Elle paraît d’abord exiger que l’infraction de viol suppose une pénétration « suffisamment profonde pour caractériser un acte de pénétration » (élément matériel) ; « aucune précision en termes d’intensité, de profondeur, de durée ou de mouvement » n’étant apportée, rien ne prouverait une « introduction volontaire au-delà de l’orée du vagin » (il n’y aurait pas de pénétration sexuelle).
Elle considère ensuite que l’intention du prévenu était de se limiter à une agression sexuelle (élément moral) ; il n’y a pas de preuve d’une introduction volontaire de la langue du prévenu dans le sexe de la victime (il n’y aurait pas d’intention de commettre une pénétration sexuelle).
Que conteste la victime devant la chambre criminelle de la Cour de cassation ?
Le premier moyen au pourvoi de la victime porte sur la profondeur de la pénétration sexuelle qui ne constitue pas une condition de qualification du viol. La chambre de l’instruction aurait ainsi ajouté un élément (une profondeur significative) non exigé par la lettre de la loi.
Le second moyen au pourvoi de la victime concerne l’élément intentionnel du viol, celle-ci considérant que « le caractère volontaire de l’agression sexuelle qui dégénère en pénétration sexuelle infligée à la victime suffit à caractériser l’élément moral du viol ». Le caractère intentionnel de l’acte de pénétration résulterait de la seule volonté du prévenu de lui imposer un acte sexuel non consenti.
Que répond la chambre criminelle de la Cour de cassation ?
La décision de la chambre criminelle de la Cour de cassation désole tout autant que l’arrêt de la chambre d’instruction.
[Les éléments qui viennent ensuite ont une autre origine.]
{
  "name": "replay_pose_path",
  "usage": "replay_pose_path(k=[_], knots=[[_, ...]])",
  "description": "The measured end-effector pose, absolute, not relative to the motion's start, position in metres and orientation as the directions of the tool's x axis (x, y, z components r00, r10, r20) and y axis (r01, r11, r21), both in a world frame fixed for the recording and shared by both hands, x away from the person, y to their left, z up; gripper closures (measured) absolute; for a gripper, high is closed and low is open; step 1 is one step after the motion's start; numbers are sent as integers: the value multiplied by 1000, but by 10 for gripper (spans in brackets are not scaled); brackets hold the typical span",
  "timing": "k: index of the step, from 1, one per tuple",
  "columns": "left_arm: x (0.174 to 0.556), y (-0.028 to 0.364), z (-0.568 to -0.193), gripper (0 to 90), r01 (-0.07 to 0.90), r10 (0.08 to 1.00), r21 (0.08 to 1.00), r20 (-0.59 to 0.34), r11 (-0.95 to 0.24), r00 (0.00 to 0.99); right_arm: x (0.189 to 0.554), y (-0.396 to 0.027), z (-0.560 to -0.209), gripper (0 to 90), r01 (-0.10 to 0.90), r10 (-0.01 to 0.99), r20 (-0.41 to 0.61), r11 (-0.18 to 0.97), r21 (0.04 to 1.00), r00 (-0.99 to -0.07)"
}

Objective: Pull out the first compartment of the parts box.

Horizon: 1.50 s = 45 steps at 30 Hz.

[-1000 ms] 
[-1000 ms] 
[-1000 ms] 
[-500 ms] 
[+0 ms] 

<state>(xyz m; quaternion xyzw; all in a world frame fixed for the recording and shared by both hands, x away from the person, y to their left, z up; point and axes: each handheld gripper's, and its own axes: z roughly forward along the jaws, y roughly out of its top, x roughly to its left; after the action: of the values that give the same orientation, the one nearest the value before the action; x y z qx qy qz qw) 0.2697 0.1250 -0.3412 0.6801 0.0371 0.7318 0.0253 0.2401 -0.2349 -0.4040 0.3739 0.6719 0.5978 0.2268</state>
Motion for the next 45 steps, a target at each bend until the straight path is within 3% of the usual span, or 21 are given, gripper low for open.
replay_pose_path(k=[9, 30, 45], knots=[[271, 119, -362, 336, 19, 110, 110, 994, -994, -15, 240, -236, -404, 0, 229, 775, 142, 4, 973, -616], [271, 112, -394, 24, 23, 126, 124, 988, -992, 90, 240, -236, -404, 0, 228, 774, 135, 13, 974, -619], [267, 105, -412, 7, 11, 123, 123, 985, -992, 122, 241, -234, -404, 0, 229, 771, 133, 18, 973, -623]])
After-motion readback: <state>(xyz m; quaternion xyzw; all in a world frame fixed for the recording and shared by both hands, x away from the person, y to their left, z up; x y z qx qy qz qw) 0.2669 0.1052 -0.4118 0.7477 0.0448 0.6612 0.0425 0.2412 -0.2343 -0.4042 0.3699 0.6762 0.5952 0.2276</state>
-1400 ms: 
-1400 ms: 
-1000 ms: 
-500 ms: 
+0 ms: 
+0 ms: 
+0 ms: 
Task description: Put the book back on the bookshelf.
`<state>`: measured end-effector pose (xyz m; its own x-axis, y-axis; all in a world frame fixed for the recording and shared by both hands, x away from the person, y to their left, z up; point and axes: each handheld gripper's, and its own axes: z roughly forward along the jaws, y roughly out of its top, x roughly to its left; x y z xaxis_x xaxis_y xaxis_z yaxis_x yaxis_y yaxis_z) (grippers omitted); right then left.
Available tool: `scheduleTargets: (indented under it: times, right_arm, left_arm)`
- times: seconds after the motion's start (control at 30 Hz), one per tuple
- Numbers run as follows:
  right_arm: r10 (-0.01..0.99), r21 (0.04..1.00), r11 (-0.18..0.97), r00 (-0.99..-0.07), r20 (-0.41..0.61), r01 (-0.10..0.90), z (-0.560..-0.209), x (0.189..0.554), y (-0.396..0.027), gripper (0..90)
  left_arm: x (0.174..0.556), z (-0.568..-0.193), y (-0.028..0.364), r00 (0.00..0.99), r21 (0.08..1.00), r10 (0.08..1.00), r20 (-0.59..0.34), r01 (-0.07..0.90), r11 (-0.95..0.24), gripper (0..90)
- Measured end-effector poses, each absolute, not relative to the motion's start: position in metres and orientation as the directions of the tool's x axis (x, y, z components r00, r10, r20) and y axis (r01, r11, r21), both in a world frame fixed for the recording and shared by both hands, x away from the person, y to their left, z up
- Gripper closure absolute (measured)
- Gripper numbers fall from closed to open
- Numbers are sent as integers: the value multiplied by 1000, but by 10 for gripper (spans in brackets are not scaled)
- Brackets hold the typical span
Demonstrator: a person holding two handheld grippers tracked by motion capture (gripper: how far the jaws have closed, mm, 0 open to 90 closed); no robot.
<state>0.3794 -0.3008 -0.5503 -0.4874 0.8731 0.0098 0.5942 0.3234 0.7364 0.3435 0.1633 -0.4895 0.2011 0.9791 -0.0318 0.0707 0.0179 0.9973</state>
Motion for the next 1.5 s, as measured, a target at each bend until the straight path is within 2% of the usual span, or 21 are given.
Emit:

Dans un attendu très bref, la haute juridiction valide la qualification d’agression sexuelle considérant que « par une appréciation souveraine des faits », la chambre de l’instruction a justifié sa décision : les éléments constitutifs du viol ne sont pas réunis. Il est regrettable qu’elle se borne à qualifier d’« inappropriée » la motivation de la chambre d’instruction sans clairement réaffirmer quels sont les éléments constitutifs du viol (V° en ce sens, M. Dominati, « Viol : la pénétration “significative” ne requiert aucun seuil de profondeur », Dalloz actualité, 13 nov. 2020).
Faut-il en déduire que la Cour de cassation exigera désormais une pénétration significative pour que le viol soit caractérisé ? Assurément non. Dans les faits d’espèce le « vrai » problème, malheureusement masqué par les formulations maladroites et critiquables de la chambre de l’instruction quant à la profondeur et l’intensité de la pénétration sexuelle, porte sur la réalité même d’une pénétration vaginale par la langue du prévenu. À défaut d’éléments probants suffisants rapportés par le ministère public, la qualification d’agression sexuelle aggravée a certainement été retenue pour garantir des poursuites pénales et une condamnation.
Faut-il changer le droit pour une meilleure prise en compte des victimes ?
Plutôt que de penser réécrire des infractions (viol et agression sexuelle) suffisamment distinctes pour ne pas les mélanger, il semblerait plus opportun de réfléchir à la délicate question de la preuve (preuve d’une pénétration sexuelle et preuve de l’absence du consentement), qui se trouve être en réalité à l’origine de la requalification opérée. Certains auteurs regrettent ainsi la place allouée à la preuve scientifique et médicale (V° en ce sens A. Darsonville, « Éléments constitutifs du viol : encore des progrès à faire ! », AJ pén. 2020. 590).
Le questionnaire de Désiré Dalloz
Quel est votre meilleur souvenir d’étudiant ?
Mon « droit de l’homme préféré » me permet délicatement de ne pas répondre.
Quels sont votre héros et votre héroïne de fiction préférés ?
Les personnages d’Agatha Christie qui ont bercé mon enfance : Miss Marple et Hercule Poirot.
Quel est votre droit de l’homme préféré ?
Le droit au respect de la vie privée (Conv. EDH, art. 8).